Oui et non. Comme l’explique le professeur en droit fiscal international Luc De Broe (KULeuven), plusieurs initiatives ont été prises après les Panama Papers. Premièrement, il y a l’échange international de renseignements. Auparavant, les paradis fiscaux ne transmettaientpratiquement jamais d’informations. C’était leur Unique Selling Proposition (proposition unique de vente). Si vous alliez là-bas, votre anonymat était garanti. Ces dernières années, on voit qu’il y a beaucoup plus d’échange d’informations, notamment grâce au rôle important de l’OCDE. Deuxièmement, il y a la taxe Caïman, qui permet au fisc d’imposer un certain nombre de ces structures étrangères. Troisièmement, il y a une évolution au niveau des multinationales : on oeuvre à un impôt minimum global. Le but est que les multinationales paient un impôt sur les sociétés de 15% dont l’OCDE débattra ce mois-ci. Les Panama Papers ont bel et bien rapporté quelque chose. L’ISI a ouvert 269 dossiers, dont la plupart (255) sont entre-temps clôturés. Ces enquêtes ont rapporté 15,9 millions d’euros au trésor. En tant que journalistes, nous pouvons uniquement espérer que le fisc puisse se servir des informations que nous dévoilons dans nos articles.

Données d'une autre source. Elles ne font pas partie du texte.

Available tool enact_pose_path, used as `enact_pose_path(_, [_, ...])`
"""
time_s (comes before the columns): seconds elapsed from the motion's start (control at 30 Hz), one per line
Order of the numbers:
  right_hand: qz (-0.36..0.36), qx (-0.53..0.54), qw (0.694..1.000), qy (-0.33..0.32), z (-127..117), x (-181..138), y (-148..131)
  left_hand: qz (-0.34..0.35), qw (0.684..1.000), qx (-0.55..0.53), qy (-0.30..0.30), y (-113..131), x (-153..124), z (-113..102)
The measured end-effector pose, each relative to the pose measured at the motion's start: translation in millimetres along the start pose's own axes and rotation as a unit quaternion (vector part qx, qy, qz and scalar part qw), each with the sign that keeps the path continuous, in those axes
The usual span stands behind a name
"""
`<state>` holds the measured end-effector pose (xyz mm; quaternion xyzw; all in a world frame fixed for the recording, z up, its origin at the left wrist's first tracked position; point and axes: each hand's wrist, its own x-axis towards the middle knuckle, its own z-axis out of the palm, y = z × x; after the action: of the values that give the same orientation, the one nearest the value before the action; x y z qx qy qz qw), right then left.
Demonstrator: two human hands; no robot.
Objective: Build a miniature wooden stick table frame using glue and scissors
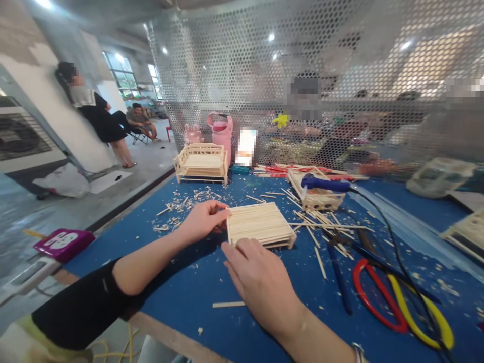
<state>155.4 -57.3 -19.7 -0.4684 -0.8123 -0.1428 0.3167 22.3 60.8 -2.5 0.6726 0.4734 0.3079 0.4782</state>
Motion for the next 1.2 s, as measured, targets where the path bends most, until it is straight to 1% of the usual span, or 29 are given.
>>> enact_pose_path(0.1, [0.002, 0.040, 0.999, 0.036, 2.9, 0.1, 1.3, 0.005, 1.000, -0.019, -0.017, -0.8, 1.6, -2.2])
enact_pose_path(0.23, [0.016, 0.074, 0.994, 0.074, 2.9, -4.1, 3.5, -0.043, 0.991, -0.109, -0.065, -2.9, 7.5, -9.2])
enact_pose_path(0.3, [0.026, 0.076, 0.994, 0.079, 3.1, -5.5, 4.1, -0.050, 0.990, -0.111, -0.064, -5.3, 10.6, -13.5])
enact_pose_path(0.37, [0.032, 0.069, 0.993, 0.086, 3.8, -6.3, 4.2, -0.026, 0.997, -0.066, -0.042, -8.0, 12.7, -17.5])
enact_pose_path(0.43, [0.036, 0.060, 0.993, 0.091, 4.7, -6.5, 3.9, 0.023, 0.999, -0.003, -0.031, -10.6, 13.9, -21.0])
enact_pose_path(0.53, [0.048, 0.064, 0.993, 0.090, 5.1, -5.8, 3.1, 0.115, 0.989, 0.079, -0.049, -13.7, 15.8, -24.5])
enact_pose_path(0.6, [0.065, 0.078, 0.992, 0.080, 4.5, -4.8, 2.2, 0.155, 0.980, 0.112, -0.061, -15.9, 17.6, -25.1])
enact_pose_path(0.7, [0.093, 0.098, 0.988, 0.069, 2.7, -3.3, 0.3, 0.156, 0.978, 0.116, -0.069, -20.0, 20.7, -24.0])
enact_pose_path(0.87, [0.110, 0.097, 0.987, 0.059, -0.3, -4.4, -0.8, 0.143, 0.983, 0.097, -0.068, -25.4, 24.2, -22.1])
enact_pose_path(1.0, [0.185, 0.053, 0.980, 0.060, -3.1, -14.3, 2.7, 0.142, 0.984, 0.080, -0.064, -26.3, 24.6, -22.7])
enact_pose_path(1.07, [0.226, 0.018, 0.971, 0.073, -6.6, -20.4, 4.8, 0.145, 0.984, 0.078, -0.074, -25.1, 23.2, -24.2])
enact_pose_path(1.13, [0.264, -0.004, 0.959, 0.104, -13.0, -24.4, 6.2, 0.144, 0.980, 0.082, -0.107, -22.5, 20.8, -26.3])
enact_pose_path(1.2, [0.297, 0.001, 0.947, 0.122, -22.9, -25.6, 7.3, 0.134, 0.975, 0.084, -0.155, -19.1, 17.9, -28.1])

Si les Pandora Papers prouvent quelque chose, c’est que cinq ans plus tard, il y a toujours énormément de gens qui continuent à utiliser les paradis fiscaux. Pour les Pandora Papers, il s’agit de pas moins de 29 000 UBO (Ultimate Beneficial Owner ou bénéficiaires effectifs). Même si certaines de ces constructions offshore ont peut-être été liquidées entre-temps, elles prouvent l’ampleur gigantesque. Nous avons progressé dans la lutte contre les paradis fiscaux, mais nous aurions pu aller encore beaucoup plus loin.

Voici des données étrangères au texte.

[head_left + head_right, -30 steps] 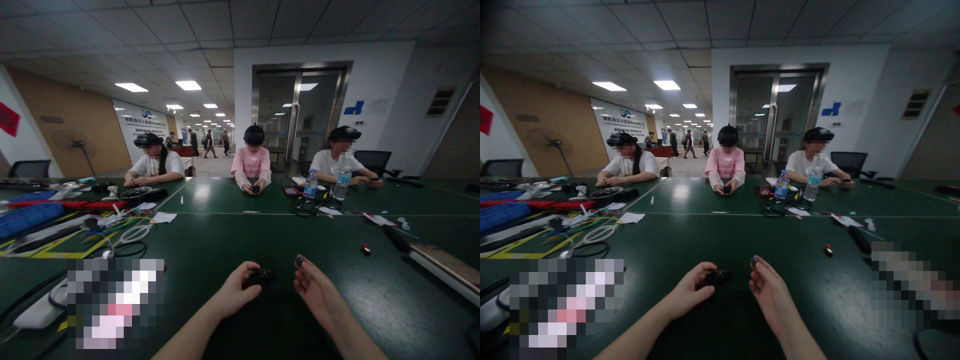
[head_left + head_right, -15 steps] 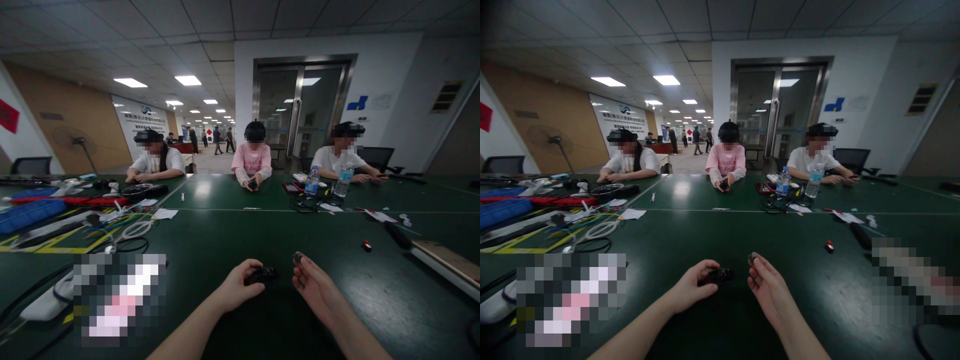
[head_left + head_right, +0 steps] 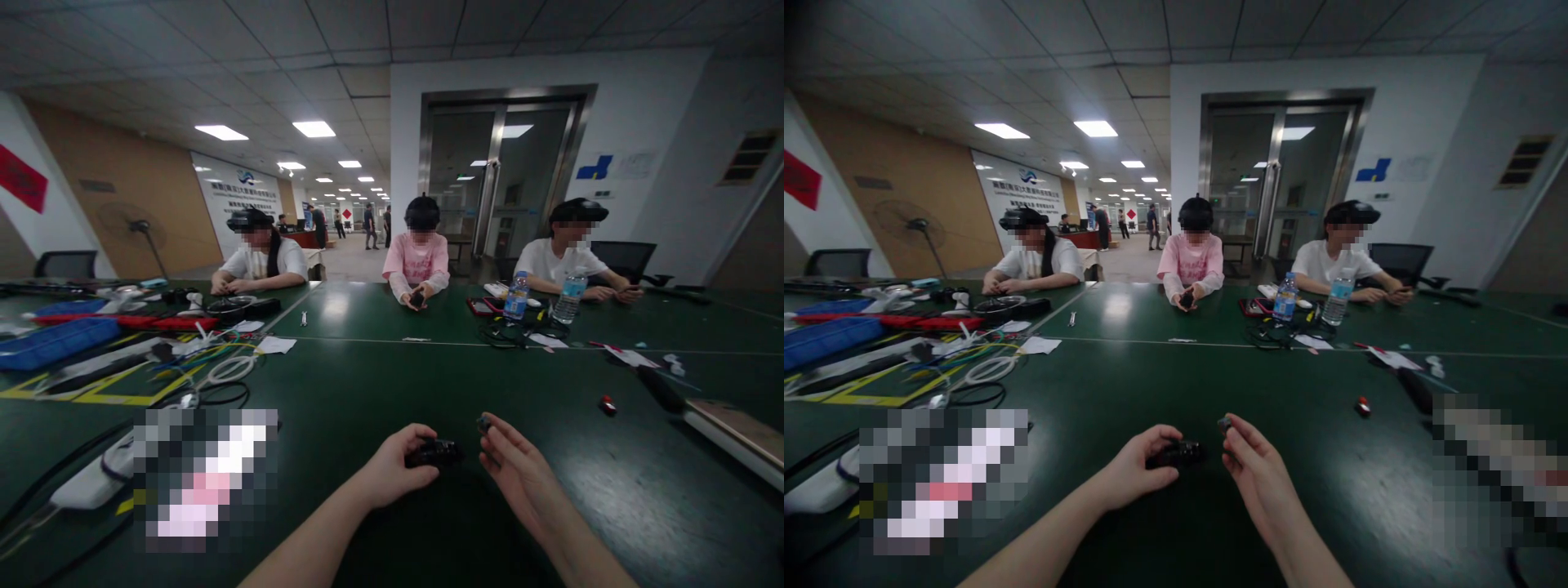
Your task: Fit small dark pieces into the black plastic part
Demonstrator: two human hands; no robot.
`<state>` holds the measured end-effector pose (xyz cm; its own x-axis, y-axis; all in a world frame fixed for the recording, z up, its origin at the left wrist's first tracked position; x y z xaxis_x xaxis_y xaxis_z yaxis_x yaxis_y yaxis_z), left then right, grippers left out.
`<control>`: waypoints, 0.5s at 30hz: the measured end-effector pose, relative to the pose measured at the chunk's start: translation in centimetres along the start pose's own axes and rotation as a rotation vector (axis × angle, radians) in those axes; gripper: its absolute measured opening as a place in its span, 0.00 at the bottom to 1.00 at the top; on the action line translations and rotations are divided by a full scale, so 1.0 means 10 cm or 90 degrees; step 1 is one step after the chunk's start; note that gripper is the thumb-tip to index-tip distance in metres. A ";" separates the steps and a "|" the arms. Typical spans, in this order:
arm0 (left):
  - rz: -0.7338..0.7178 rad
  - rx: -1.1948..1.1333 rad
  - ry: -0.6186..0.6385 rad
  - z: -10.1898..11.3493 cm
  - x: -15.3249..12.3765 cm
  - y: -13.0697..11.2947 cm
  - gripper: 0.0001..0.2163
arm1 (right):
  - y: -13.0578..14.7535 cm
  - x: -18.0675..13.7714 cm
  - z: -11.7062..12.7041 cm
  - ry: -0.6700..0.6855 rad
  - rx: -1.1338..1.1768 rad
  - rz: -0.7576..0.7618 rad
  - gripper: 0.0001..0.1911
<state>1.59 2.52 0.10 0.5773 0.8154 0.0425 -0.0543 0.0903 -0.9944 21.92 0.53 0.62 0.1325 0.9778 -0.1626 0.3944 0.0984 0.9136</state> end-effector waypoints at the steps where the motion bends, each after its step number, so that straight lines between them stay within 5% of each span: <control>1: 0.003 -0.001 0.003 0.00 0.00 0.00 0.20 | -0.01 0.00 0.00 -0.004 -0.021 0.010 0.21; 15: 0.013 -0.043 -0.004 -0.01 0.01 0.00 0.19 | -0.01 -0.11 -0.20 0.167 -0.595 0.273 0.10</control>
<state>1.73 2.50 0.11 0.5719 0.8200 0.0230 -0.0106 0.0355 -0.9993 19.89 -0.20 1.49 -0.1497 0.9627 0.2252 -0.5093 -0.2703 0.8170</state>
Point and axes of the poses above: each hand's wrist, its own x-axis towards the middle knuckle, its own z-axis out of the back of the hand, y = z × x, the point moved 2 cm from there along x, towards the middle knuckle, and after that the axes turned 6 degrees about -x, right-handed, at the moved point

Qu’est-ce qui bloque la lutte contre les paradis fiscaux ?
Parce que des chefs d’état et de gouvernement utilisent ce système que la communauté internationale devrait combattre. Tout cet argent parqué dans des paradis fiscaux, et d’après une étude de l’OCDE, il s’agit de 10 billions d’euros, n’est pas utilisé pour financer l’enseignement, aménager de nouvelles infrastructures, lutter contre le changement climatique, ou combler les pertes économiques dues à la pandémie. Tous ces montants parqués dans des sociétés-écrans ne servent pas l’intérêt général. La question, c’est combien de ces 10 billions euros sont « propres ». Il y a certainement des fonds légitimes, mais il y a évidemment aussi de l’argent criminel, de l’argent blanchi. Il reste donc beaucoup de pain sur la planche. En Belgique, le problème c’est le manque d’enquêteurs financiers spécialisés, tant au niveau de police que du parquet.
Toutes ces constructions offshore sont-elles forcément illégales?
Non, mais il y a une série de règles à appliquer. Premièrement, ces constructions ne peuvent pas servir à abriter de l’argent noir, deuxièmement, il faut déclarer cette construction offshore au fisc belge, et troisièmement, il faut qu’elle soit administrée sur place, dans le paradis fiscal. On peut s’interroger sur l’utilité d’une telle construction si l’on suit toutes ces règles. Dans certains cas, s’il s’agit de personnes qui souhaitent rester anonymes pour des raisons de sécurité ou il y a des raisons d’investissement légitimes. Mais soyons honnêtes. Les 1200 Belges mentionnés dans les Pandora Papers n’ont pas tous une bonne raison de parquer de l’argent dans un paradis fiscal.
Les Pandora Papers exerceront-ils un impact plus important que les Panama Papers ?
Je ne l’exclus pas, dans le sens où les Panama Papers ont eu plusieurs conséquences. En premier lieu, les chefs d’État d’Islande et du Pakistan ont été obligés de démissionner. En 2016, 150 enquêtes judiciaires, parlementaires et fiscales ont également été ouvertes dans 76 pays. C’est donc bien possible que cette fois l’impact soit encore plus important. Au niveau mondial, les Panama Papers ont rapporté plus d’un milliard d’euros.